* **Task description**: In the records below, begin at the line containing "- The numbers" and end at the line containing "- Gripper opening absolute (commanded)"; quote every line in that span exactly, including both boundary lines, and no others.

[Entries taken from a collection]
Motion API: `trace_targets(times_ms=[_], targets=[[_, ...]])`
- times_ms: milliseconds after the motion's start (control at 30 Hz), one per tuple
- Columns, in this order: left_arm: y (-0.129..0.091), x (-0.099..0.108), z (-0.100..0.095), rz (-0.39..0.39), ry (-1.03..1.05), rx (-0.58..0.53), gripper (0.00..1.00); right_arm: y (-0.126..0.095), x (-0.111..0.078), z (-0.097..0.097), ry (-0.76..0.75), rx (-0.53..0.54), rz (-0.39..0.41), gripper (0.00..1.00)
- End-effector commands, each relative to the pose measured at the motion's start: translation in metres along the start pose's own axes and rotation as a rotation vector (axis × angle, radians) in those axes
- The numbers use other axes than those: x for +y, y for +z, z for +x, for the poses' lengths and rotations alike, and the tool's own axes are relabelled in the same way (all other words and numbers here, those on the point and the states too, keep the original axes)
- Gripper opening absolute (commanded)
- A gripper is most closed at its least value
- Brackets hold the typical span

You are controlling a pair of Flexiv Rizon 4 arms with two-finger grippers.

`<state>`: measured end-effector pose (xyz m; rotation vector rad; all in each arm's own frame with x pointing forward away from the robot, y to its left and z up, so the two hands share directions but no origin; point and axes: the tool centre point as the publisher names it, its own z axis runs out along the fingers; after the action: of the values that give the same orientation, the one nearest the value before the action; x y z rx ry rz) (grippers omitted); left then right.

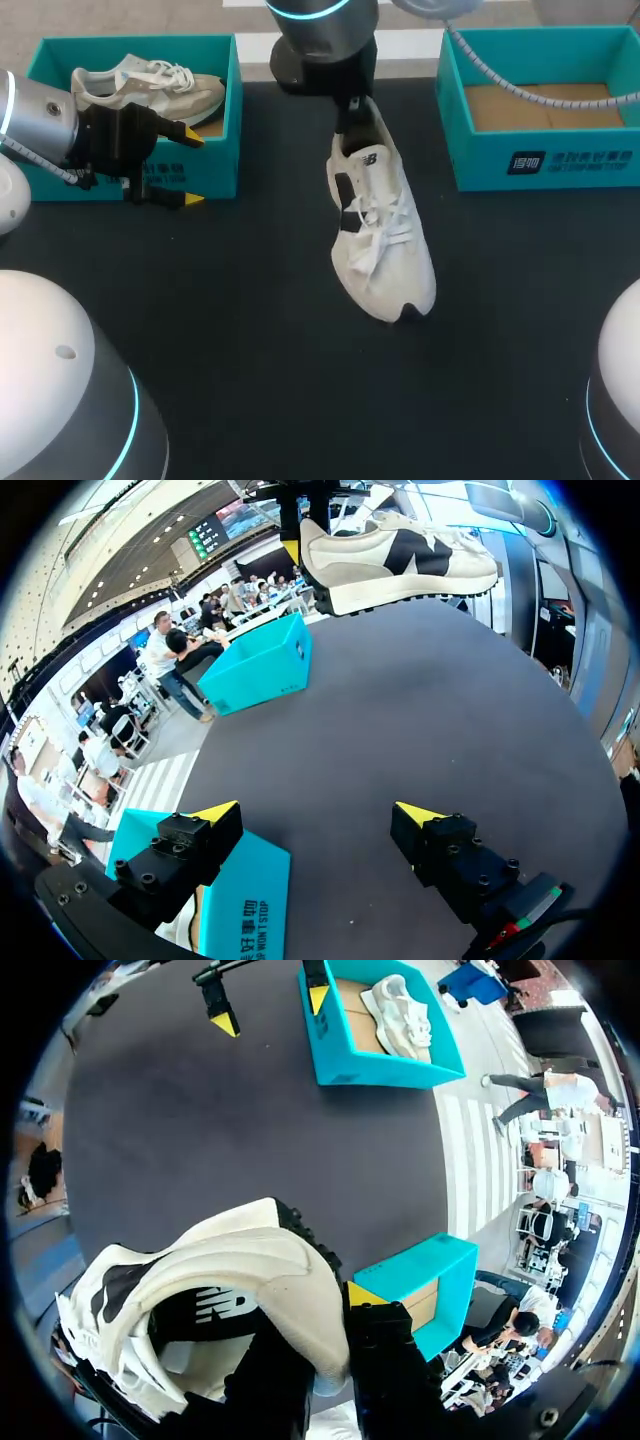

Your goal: Take the shoe out of the shoebox, open the shoe tongue, remove and reinsert the insole, then place the shoe into the shoebox

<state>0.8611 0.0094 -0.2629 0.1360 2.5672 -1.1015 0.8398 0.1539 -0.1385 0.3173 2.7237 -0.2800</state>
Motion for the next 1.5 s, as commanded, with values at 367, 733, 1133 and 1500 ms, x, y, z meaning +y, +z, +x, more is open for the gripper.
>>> trace_targets(times_ms=[367, 733, 1133, 1500], targets=[[0.0, -0.001, 0.001, -0.002, 0.0, -0.001, 1.0, 0.02, -0.051, -0.062, -0.08, -0.043, 0.059, 0.0], [0.0, -0.001, 0.001, -0.002, 0.0, -0.001, 1.0, 0.05, -0.126, -0.125, -0.152, -0.05, 0.023, 0.0], [0.0, -0.001, 0.001, -0.002, 0.0, -0.001, 1.0, 0.05, -0.126, -0.125, -0.152, -0.05, 0.023, 0.0], [0.0, -0.001, 0.001, -0.002, 0.0, -0.001, 1.0, 0.09, -0.194, -0.189, -0.016, -0.06, 0.105, 0.0]])
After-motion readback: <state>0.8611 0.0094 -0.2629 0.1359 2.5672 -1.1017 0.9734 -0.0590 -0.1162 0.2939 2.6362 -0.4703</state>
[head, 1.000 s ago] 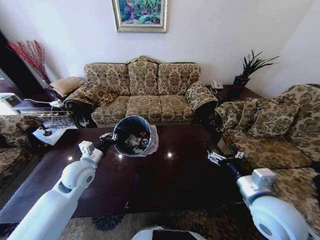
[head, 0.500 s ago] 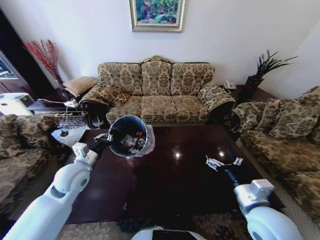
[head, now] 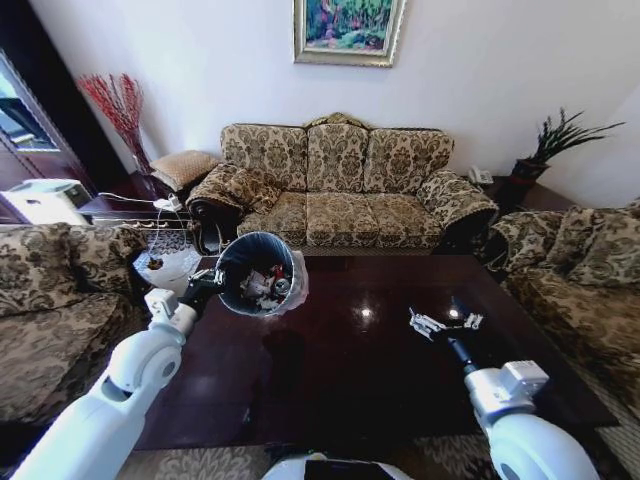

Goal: Move to the front of the table and place the trash on the table into the trash bin.

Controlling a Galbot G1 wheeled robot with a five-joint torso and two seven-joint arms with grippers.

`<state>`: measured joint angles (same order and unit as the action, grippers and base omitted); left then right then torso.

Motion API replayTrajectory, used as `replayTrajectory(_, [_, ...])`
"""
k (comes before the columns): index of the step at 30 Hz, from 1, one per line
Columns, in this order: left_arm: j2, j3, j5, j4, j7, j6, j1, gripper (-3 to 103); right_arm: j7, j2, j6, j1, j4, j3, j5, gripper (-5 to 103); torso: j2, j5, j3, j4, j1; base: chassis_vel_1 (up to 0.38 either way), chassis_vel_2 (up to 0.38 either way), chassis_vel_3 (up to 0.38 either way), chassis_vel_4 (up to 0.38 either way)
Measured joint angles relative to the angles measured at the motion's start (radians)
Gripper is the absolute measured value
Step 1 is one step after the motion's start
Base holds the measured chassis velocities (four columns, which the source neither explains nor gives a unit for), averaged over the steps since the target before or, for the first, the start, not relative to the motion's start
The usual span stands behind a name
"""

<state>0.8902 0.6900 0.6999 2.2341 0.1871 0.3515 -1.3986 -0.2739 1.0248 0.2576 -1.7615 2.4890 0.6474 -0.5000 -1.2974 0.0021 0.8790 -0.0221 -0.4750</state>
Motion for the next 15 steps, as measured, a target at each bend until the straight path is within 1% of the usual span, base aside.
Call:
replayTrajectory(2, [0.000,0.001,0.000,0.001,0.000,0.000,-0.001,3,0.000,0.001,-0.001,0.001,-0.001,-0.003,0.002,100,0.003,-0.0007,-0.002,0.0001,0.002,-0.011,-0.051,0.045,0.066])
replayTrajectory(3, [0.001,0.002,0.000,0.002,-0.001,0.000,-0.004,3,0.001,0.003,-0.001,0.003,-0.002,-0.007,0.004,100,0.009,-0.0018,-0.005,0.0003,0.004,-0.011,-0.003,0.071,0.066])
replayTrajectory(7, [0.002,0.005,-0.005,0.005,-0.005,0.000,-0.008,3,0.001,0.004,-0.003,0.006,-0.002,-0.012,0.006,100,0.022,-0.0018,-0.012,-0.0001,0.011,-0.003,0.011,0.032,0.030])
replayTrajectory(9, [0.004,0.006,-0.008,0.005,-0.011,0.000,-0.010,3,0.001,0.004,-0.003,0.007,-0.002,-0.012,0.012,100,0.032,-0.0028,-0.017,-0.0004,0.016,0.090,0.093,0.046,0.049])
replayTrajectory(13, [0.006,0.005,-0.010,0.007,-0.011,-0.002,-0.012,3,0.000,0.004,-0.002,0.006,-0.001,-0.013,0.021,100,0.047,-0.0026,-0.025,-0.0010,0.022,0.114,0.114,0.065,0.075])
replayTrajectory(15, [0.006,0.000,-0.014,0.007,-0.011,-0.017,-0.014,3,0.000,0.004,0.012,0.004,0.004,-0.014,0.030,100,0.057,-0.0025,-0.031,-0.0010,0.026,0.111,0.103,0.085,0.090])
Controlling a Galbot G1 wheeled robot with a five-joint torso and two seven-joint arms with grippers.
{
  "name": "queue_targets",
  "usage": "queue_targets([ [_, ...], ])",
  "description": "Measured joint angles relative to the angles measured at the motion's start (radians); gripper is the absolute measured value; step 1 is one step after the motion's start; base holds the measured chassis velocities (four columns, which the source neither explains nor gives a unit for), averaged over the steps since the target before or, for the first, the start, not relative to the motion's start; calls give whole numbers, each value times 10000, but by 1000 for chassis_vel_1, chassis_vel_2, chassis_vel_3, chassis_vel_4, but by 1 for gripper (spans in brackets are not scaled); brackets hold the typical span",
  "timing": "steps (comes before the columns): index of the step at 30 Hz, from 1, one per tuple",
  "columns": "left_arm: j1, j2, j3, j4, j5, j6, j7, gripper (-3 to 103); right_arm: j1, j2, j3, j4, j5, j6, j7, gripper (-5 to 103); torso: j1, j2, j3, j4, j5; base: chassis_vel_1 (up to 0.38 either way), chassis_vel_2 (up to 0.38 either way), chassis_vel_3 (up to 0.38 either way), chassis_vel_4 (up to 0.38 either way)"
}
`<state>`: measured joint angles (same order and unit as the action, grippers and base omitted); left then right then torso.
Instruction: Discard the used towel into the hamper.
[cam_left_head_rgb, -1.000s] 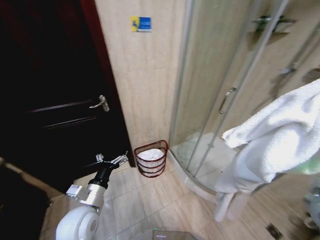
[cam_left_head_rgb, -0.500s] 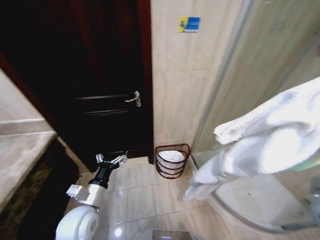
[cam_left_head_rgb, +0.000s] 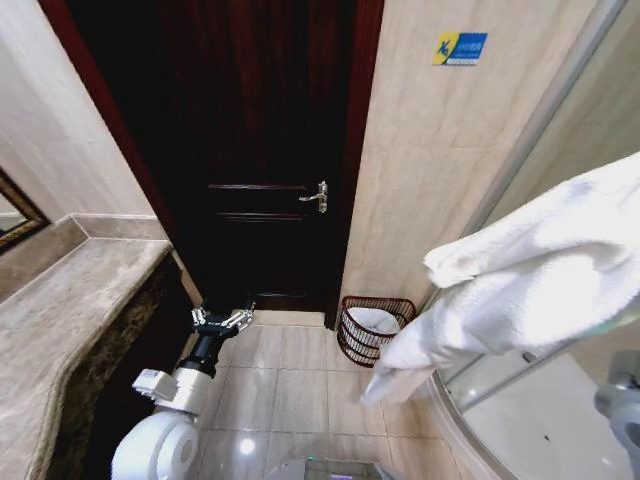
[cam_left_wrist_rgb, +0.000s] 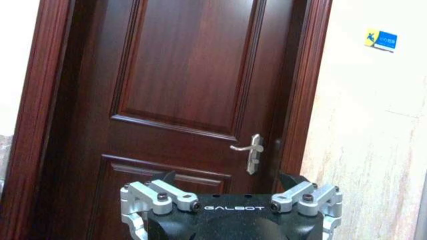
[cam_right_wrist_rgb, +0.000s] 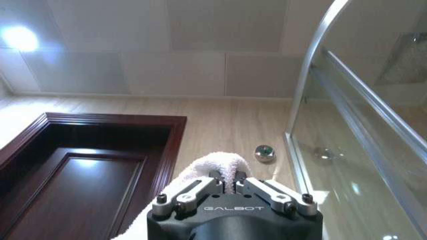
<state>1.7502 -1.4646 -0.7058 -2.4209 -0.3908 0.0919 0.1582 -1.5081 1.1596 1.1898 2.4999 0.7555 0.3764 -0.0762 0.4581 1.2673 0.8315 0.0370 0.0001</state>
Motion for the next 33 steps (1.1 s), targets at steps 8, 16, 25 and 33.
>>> queue_targets([
  [8, 0, 0, 0, 0, 0, 0, 0, 100, 33, 47, 68, 0, -313, -593, 66, 5, 0, 0, 0, 3, 0, 0, 0, 0, 0],
  [16, 0, 0, 0, 0, 0, 0, 0, 100, 70, -139, 433, 0, -24, -572, -138, 5, -3, 1, -1, 4, 0, -36, 31, 41, -28],
  [25, 0, 0, 0, 0, 0, 0, 0, 100, 169, -366, 1083, 0, 395, -559, -218, 5, 3, 0, 1, 4, -2, -100, 96, 94, -98],
  [33, 0, 0, 0, 0, 0, 0, 0, 100, 276, -513, 1057, 1, 489, -590, -240, 5, -2, 0, 0, 3, -1, -63, 55, 55, -67],
])
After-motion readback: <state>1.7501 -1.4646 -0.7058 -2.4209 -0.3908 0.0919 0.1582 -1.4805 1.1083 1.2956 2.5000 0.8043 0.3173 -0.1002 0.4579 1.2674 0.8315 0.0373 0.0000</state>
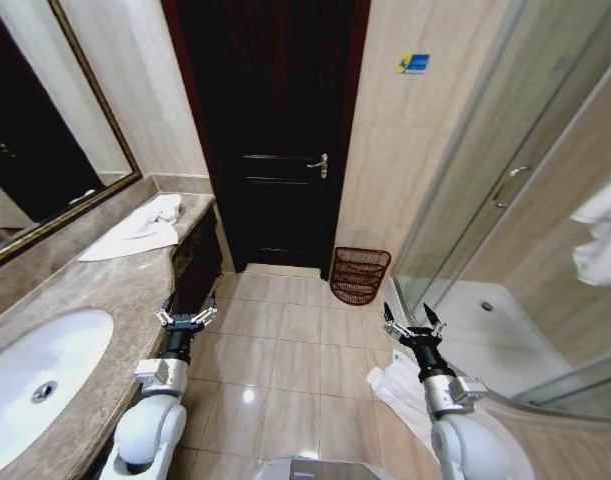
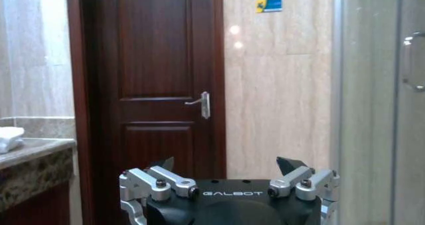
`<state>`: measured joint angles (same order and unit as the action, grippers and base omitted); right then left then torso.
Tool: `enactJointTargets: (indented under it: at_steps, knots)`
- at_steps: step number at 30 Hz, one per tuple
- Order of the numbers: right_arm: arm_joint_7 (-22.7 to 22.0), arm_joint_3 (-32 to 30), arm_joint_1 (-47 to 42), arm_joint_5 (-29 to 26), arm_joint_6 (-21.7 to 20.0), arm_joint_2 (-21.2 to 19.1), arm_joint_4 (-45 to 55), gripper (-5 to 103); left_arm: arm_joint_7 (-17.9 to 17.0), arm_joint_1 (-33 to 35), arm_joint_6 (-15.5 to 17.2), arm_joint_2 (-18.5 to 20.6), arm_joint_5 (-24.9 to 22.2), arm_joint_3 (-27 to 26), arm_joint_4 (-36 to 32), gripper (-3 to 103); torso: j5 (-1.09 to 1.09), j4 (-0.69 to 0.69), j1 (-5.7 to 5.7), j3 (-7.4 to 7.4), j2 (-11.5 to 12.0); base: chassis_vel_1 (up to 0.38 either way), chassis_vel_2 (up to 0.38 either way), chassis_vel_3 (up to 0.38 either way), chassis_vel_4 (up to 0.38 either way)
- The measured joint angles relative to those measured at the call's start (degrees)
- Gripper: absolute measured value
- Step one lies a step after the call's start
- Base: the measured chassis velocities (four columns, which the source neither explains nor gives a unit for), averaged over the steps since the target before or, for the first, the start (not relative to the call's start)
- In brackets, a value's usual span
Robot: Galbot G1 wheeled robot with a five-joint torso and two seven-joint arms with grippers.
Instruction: Discard the used towel into the hamper.
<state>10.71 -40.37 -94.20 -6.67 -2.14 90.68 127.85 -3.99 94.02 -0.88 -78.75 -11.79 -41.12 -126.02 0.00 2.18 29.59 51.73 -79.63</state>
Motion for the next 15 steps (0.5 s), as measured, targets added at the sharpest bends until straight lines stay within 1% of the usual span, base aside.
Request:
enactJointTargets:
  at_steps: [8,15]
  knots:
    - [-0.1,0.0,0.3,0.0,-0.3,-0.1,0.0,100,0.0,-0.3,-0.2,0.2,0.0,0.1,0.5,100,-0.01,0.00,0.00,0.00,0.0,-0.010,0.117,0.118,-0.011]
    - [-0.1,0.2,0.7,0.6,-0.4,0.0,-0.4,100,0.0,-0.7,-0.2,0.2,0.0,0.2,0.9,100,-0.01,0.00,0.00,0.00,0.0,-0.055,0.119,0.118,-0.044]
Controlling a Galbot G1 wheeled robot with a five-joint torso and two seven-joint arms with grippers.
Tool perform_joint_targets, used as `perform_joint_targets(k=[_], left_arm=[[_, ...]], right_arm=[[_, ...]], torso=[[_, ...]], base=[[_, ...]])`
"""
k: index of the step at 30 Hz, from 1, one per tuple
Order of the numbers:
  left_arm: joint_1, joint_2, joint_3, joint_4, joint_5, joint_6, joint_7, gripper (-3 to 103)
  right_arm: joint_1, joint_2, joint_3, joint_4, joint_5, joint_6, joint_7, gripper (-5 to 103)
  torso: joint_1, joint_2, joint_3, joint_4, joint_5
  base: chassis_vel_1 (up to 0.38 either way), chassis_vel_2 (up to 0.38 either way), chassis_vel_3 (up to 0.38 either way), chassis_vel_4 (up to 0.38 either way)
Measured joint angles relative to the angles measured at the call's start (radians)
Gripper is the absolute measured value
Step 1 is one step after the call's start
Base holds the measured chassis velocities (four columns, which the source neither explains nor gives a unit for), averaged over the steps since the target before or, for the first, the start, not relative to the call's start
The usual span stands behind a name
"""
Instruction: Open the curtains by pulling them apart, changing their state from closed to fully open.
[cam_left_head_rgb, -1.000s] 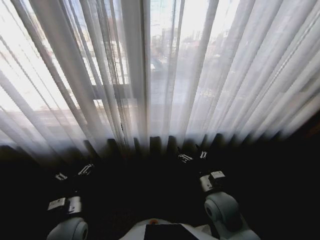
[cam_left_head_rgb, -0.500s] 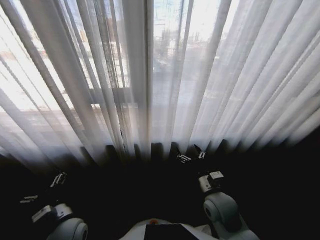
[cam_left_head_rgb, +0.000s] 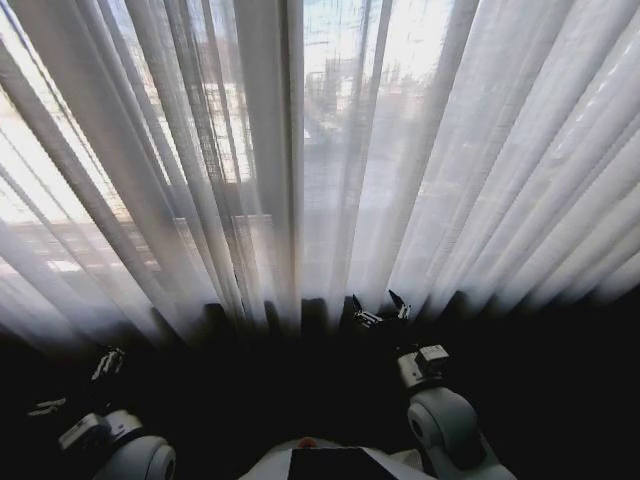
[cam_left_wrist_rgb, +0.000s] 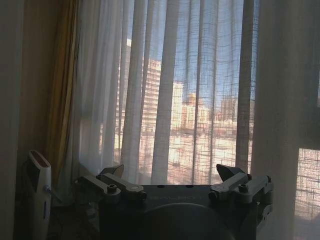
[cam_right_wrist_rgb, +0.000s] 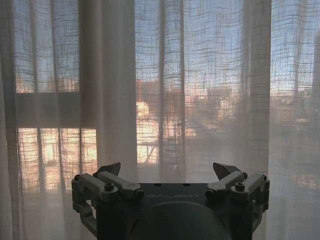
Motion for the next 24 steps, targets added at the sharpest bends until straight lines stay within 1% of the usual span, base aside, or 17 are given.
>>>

* **Solved problem**:
- The numbers use other axes than those: x for +y, y for +z, z for +x, for the poses' lengths and rotations alike, and the tool's own axes are relabelled in the same way (all other words and numbers here, those on the point and the states too, keep the original axes)
- Gripper opening absolute (commanded)

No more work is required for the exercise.